The salesman, a man named Miller who smelled like stale coffee, didn't care about the medical debt. But he did care about skin in the game. "If your credit is a wreck, I need a bigger anchor," Miller said. The terms were steep:
: Instead of the usual 10%, they demanded 30% down—nearly $15,000 he’d scraped together by living on canned soup and sleeping in his company sleeper for two years. buying a 18 wheeler with bad credit
He shifted his strategy. Instead of looking for the newest shiny model, he looked for the "workhorses"—used trucks with 400,000 to 500,000 miles. He found a 2018 day cab at a specialty lot that focused on high-risk commercial loans.
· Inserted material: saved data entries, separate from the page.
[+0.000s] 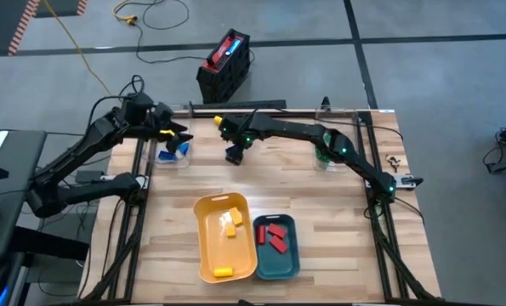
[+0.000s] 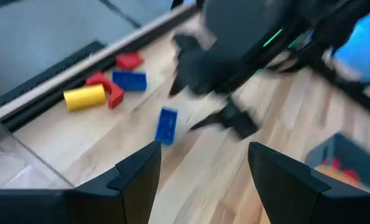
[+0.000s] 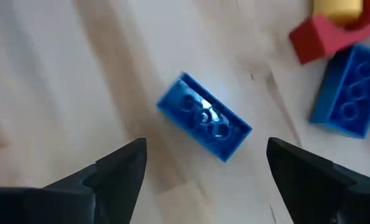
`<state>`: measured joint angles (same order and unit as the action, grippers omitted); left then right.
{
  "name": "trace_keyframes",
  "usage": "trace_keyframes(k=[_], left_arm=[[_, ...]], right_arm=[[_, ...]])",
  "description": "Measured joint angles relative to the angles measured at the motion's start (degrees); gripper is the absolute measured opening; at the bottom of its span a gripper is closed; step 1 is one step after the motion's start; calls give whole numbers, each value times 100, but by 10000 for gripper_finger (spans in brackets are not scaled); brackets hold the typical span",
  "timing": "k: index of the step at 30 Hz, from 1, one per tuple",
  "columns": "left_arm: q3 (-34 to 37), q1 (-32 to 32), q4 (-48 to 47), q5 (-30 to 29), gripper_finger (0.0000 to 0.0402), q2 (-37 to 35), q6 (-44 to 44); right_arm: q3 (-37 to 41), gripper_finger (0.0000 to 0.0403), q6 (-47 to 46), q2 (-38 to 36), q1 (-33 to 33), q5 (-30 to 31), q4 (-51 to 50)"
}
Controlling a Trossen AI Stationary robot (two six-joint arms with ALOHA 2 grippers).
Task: Sort blocks
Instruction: Put the blue game piece into the left transparent bin
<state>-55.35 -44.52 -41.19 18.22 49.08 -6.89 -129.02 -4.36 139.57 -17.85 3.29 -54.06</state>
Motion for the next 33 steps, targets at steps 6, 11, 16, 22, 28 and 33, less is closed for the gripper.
trace_keyframes(k=[6, 11, 16, 22, 28, 33], left_arm=[[2, -1, -145, -2, 230, 1070, 943], [2, 56, 308, 154, 221, 1980, 1677], [-290, 299, 531, 212, 220, 2980, 2272], [-1080, 931, 604, -239, 220, 4319, 2686], [-1871, 1187, 610, -813, 220, 5355, 2789], [-2065, 1182, 609, -906, 220, 5865, 2762]], right_arm=[[-202, 318, 178, -872, 185, 334, -443], [-202, 309, 315, -1467, 251, 586, -698], [-199, 308, 94, -1777, 372, 673, -1102], [-196, 308, 103, -2029, 569, 875, -1243], [-196, 308, -114, -2199, 659, 942, -1622], [-196, 308, -229, -2438, 753, 1277, -1870]])
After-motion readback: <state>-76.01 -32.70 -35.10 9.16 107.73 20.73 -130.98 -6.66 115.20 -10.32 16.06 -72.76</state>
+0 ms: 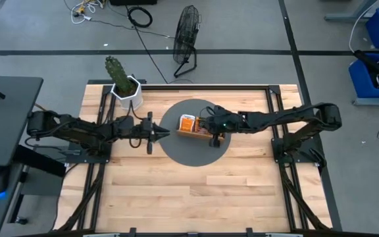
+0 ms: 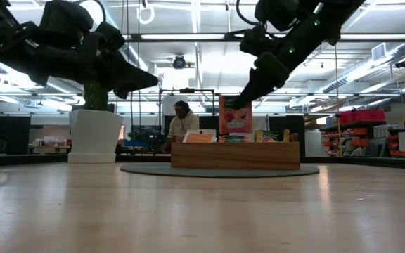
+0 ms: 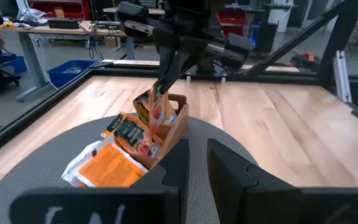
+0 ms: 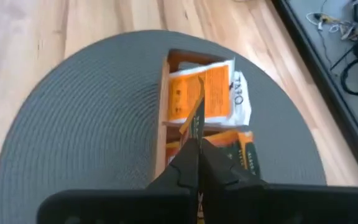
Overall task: Pick & Place Tea
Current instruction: Put the orange tea bag into the middle section of the wooden organizer
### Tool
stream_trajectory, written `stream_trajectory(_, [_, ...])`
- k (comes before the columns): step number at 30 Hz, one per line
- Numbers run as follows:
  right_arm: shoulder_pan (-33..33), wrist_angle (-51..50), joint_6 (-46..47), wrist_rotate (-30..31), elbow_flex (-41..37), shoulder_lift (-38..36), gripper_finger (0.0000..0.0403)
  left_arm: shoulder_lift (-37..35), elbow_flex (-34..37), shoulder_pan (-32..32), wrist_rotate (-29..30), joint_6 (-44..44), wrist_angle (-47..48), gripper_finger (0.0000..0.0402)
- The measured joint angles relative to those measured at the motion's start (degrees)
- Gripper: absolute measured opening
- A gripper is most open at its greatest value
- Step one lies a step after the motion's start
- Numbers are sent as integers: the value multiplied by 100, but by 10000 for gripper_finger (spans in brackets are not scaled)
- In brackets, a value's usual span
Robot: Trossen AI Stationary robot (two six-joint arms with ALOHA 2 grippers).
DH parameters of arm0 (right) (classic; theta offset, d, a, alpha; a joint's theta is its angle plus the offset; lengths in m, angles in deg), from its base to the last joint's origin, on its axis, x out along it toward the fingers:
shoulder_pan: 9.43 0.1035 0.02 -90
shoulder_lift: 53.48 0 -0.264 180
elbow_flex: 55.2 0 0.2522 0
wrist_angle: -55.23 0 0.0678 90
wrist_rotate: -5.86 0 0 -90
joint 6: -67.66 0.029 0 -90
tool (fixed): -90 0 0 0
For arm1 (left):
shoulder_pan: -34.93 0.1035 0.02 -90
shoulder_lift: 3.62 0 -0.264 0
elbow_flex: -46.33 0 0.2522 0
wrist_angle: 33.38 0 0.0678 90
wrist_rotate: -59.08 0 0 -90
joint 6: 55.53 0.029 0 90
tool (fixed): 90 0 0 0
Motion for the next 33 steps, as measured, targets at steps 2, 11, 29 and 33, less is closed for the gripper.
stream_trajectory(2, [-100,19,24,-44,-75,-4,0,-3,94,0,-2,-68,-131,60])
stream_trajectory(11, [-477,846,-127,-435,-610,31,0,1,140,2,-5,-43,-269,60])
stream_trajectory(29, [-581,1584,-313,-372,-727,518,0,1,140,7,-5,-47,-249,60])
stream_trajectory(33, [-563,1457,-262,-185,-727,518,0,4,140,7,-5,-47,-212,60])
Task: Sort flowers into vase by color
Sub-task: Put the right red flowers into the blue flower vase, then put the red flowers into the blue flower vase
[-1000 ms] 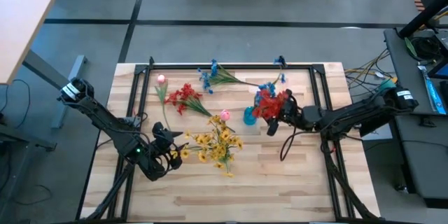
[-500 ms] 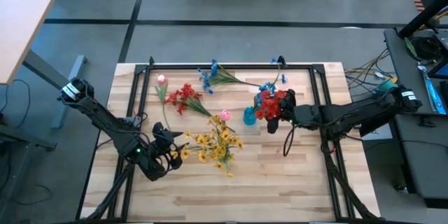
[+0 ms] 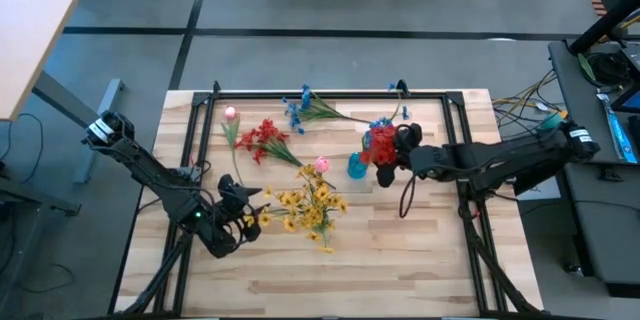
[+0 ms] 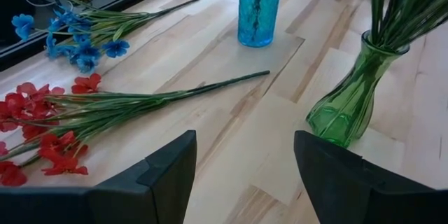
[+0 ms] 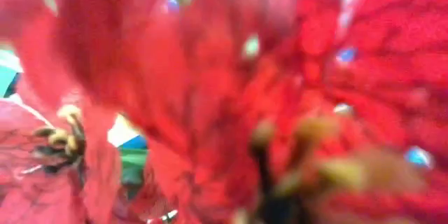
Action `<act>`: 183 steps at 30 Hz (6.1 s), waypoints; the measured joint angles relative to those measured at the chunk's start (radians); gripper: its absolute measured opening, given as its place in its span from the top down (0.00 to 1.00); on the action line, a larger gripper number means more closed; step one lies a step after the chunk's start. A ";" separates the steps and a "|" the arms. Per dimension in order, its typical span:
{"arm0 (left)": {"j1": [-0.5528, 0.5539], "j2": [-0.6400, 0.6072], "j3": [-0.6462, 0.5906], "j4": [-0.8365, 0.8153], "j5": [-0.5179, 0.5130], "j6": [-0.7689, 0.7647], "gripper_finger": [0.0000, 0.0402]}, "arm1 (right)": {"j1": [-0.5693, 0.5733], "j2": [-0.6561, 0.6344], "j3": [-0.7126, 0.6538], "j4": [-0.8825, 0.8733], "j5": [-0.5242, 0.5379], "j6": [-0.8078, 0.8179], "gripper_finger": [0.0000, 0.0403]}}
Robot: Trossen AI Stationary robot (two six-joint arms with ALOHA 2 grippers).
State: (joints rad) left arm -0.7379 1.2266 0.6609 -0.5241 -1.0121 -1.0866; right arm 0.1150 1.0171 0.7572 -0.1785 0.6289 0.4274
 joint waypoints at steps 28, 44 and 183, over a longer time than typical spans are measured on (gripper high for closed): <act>0.005 0.000 0.000 0.008 0.022 0.000 0.44 | 0.007 0.076 0.223 -0.240 -0.025 0.038 0.19; 0.005 0.000 0.000 0.006 0.021 0.004 0.44 | -0.021 0.098 0.221 -0.226 -0.024 0.033 0.47; 1.105 0.264 -0.060 0.564 1.083 1.486 0.44 | 0.055 0.112 0.760 -0.575 -0.209 -0.037 0.25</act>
State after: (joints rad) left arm 0.3668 1.4910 0.6007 0.0399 0.0710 0.3990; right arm 0.1696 1.1290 1.5169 -0.7540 0.4202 0.3906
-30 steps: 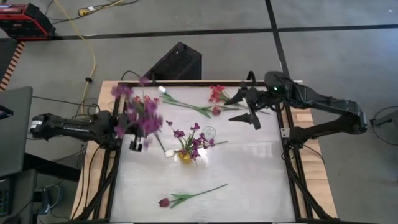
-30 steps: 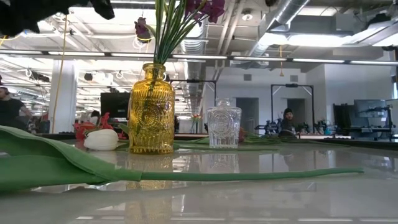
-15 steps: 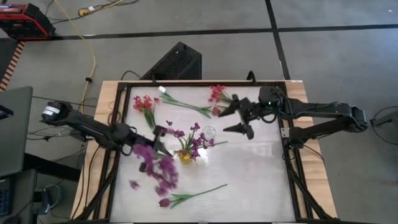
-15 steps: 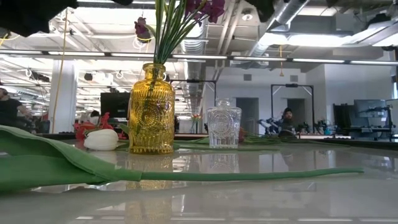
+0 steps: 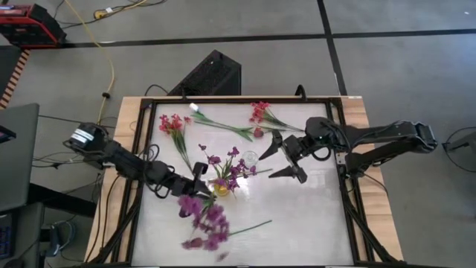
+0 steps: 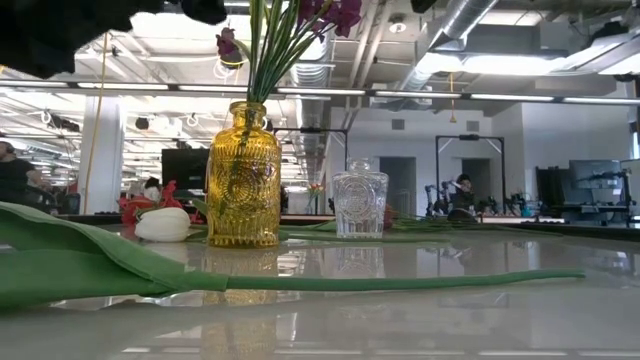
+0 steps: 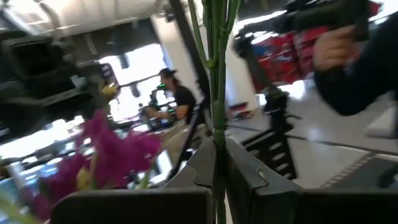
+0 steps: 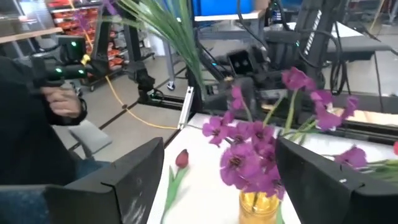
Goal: Sort flowers into vase by color
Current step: Put the purple flowers into the yellow vase
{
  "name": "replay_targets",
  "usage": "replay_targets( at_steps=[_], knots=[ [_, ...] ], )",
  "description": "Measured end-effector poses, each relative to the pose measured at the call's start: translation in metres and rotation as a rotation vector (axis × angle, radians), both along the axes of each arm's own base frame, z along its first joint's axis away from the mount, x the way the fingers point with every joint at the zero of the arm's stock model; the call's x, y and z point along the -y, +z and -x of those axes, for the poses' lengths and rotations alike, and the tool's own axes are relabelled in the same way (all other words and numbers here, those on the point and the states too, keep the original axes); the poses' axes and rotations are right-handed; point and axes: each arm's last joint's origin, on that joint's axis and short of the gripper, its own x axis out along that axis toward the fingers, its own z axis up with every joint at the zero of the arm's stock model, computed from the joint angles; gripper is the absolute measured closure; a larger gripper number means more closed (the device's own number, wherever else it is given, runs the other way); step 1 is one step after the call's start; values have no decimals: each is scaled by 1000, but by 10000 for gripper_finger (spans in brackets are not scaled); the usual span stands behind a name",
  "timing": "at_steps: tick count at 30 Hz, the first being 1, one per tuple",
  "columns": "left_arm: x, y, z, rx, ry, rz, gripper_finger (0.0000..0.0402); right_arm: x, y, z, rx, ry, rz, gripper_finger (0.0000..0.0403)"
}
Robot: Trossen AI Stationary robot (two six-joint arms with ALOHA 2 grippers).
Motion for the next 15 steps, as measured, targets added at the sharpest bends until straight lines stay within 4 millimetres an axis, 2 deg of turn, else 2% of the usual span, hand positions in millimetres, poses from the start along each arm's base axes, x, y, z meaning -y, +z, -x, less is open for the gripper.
replay_targets(
  at_steps=[4,9,15],
  knots=[
    [-6,-10,-6,-34,120,-19,401,-2,-1,-1,-7,10,1,72],
    [-12,-12,-9,-51,144,-9,401,-3,-3,-2,-19,12,1,72],
    [-18,-24,2,-64,190,3,401,-3,-5,-2,-37,12,2,72]
  ],
)
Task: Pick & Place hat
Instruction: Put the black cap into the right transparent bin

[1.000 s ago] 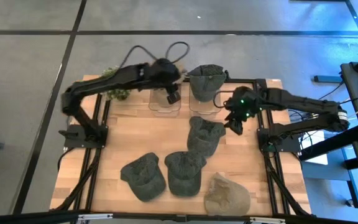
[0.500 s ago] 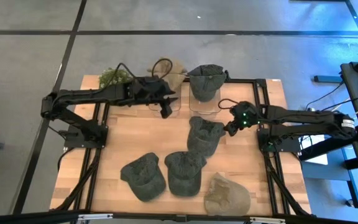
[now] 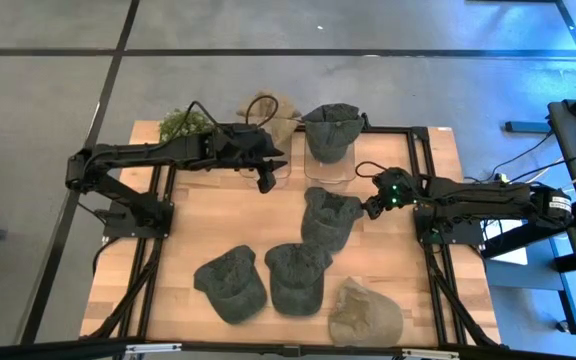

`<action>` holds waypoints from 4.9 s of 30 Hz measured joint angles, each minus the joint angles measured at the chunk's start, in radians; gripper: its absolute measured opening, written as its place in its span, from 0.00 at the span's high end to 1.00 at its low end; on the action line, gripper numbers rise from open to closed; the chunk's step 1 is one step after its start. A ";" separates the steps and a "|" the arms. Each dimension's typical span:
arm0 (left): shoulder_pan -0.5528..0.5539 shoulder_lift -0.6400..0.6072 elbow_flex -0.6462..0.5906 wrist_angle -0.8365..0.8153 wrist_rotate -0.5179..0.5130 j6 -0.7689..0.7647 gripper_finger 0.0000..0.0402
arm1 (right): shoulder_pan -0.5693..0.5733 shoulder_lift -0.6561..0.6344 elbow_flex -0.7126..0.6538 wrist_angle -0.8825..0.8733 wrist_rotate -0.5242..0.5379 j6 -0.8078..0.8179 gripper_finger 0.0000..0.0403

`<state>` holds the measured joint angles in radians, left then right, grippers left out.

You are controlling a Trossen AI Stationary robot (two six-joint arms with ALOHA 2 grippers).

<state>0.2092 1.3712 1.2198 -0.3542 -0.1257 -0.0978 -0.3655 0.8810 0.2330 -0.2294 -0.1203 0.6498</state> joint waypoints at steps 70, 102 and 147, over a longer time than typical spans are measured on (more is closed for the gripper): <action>-0.011 0.000 0.000 0.073 0.040 0.006 0.68 | 0.050 0.267 0.120 0.653 -0.494 -0.030 0.98; -0.035 -0.133 0.000 -0.041 0.013 0.043 0.68 | -0.176 0.299 1.191 -0.441 -0.323 -0.901 1.00; -0.036 -0.111 0.000 -0.057 -0.015 0.059 0.68 | -0.376 0.697 1.439 -0.738 -0.250 -1.273 0.99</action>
<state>0.1734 1.2598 1.2201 -0.4114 -0.1406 -0.0391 -0.7412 1.5784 1.6719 -0.9676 -0.3700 -0.6229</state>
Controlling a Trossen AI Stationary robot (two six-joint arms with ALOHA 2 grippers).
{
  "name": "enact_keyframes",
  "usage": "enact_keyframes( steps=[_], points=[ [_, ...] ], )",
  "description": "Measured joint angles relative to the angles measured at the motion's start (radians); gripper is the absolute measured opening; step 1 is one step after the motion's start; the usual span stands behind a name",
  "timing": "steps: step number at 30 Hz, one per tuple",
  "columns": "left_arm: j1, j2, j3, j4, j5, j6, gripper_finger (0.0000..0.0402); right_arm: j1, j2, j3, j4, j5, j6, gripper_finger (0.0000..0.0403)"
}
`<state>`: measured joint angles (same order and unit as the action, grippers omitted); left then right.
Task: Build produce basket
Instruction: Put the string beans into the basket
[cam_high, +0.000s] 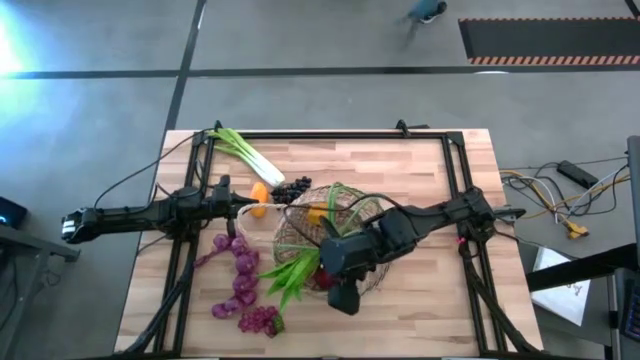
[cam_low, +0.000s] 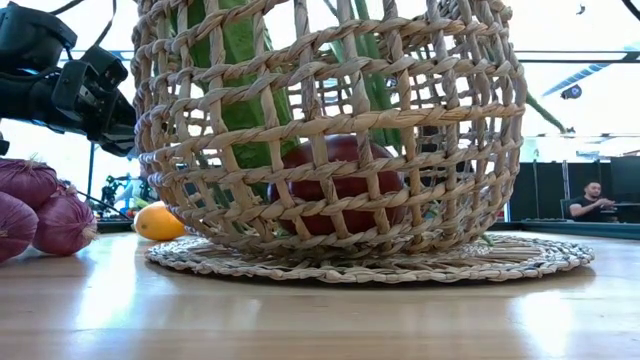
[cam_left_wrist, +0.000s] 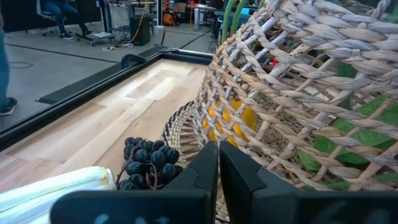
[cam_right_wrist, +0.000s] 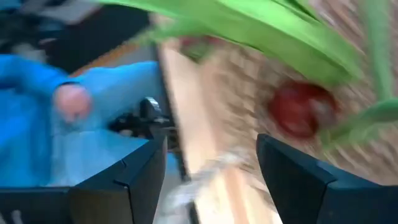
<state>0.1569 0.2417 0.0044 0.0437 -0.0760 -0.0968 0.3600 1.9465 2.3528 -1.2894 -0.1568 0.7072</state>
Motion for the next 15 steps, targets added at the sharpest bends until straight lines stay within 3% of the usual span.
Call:
enact_keyframes(
  steps=[3, 7, 9, 12, 15],
  points=[
    [0.0, 0.0, 0.0, 0.0, 0.0, 0.0, 0.0, 0.011, -0.015, 0.0, 0.108, -0.002, -0.103, 0.0235],
    [0.0, 0.0, 0.0, 0.0, 0.0, 0.0, 0.0, 0.025, -0.02, 0.0, 0.234, 0.169, -0.216, 0.0235],
    [0.0, 0.0, 0.0, 0.0, 0.0, 0.0, 0.0, 0.023, -0.02, 0.0, 0.266, 0.187, -0.21, 0.0235],
    [0.0, 0.0, 0.0, 0.0, 0.0, 0.0, 0.0, -0.005, -0.013, 0.0, 0.269, 0.074, -0.074, 0.0235],
    [0.0, 0.0, 0.0, 0.0, 0.0, 0.0, 0.0, -0.035, -0.003, 0.0, 0.137, -0.009, 0.091, 0.0235]
  ],
)
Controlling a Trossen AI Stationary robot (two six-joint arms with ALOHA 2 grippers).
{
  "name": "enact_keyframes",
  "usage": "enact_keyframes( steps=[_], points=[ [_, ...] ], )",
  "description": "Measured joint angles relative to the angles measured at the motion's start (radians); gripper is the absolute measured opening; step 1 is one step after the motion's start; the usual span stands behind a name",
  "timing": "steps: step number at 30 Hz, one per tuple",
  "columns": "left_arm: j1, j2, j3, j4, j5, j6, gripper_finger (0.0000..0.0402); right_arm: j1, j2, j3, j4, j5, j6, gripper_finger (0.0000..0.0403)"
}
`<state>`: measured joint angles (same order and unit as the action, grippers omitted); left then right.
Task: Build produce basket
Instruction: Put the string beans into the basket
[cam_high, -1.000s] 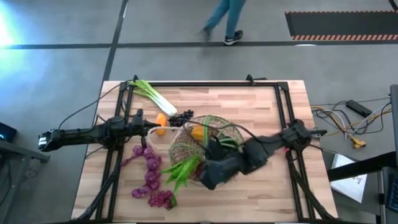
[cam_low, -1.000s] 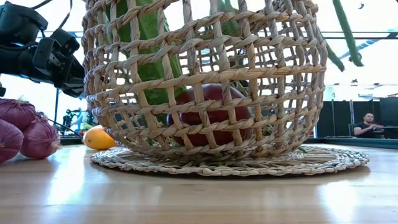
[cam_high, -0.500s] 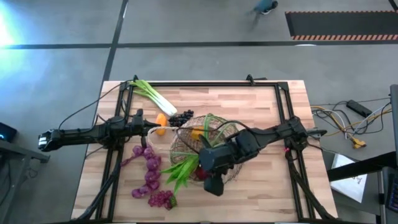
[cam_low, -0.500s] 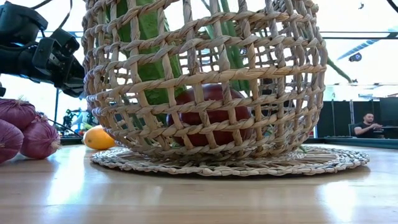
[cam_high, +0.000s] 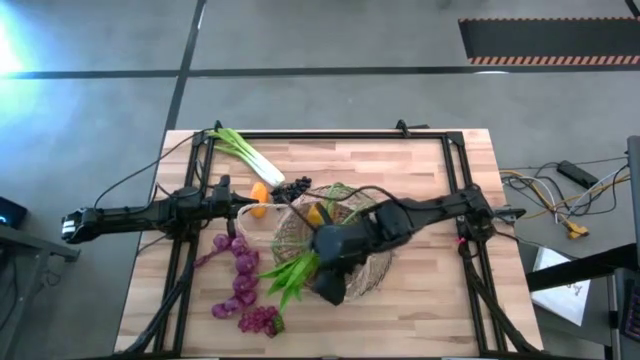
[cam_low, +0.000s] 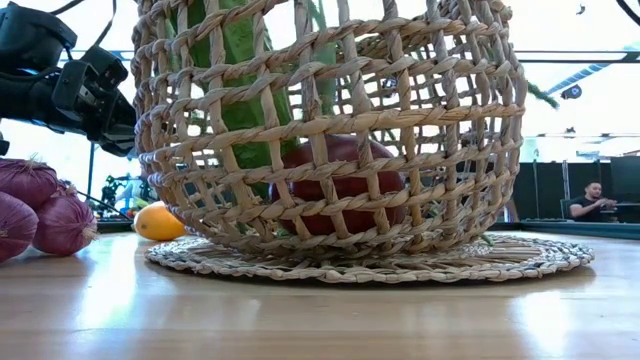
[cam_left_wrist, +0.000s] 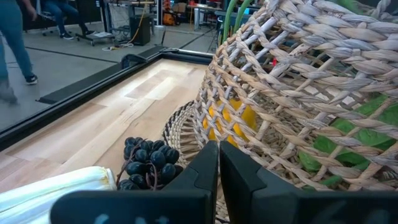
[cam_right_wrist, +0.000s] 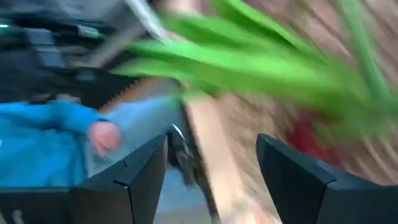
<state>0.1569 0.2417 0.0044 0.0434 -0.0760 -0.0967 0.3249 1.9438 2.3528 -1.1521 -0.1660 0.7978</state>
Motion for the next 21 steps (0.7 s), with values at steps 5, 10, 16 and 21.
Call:
enact_keyframes(
  steps=[5, 10, 16, 21],
  points=[
    [0.0, 0.0, 0.0, 0.0, 0.0, 0.0, 0.0, -0.023, 0.003, -0.001, -0.336, -0.068, 0.144, 0.0235],
    [0.0, 0.0, 0.0, 0.0, 0.0, 0.0, 0.0, -0.021, -0.002, -0.004, -0.385, -0.145, 0.205, 0.0235],
    [0.0, 0.0, 0.0, 0.0, 0.0, 0.0, 0.0, -0.016, -0.009, 0.003, -0.234, -0.134, 0.15, 0.0235],
    [0.0, 0.0, 0.0, 0.0, 0.0, 0.0, 0.0, -0.018, -0.009, 0.002, -0.058, -0.206, 0.103, 0.0235]
  ],
)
The Cost of the Risk The salesman, a man named Miller who smelled
Elias started where everyone does: the local credit unions and the massive dealerships with glass walls. "We need a 660 minimum," one suit told him without looking up. "Maybe with a co-signer?" suggested another, but Elias didn't have anyone to ask. The terms were steep: : Instead of the
The rain was relentless, echoing the hollow feeling in Elias’s chest as he stared at the neon "Denied" flickering in his mind. For three years, he’d been a company driver, hauling freight across 48 states, but the dream was always to be his own boss—an owner-operator with a rig of his own.
: His rate would be double what a "good credit" buyer would pay, meaning higher monthly payments that left less room for maintenance.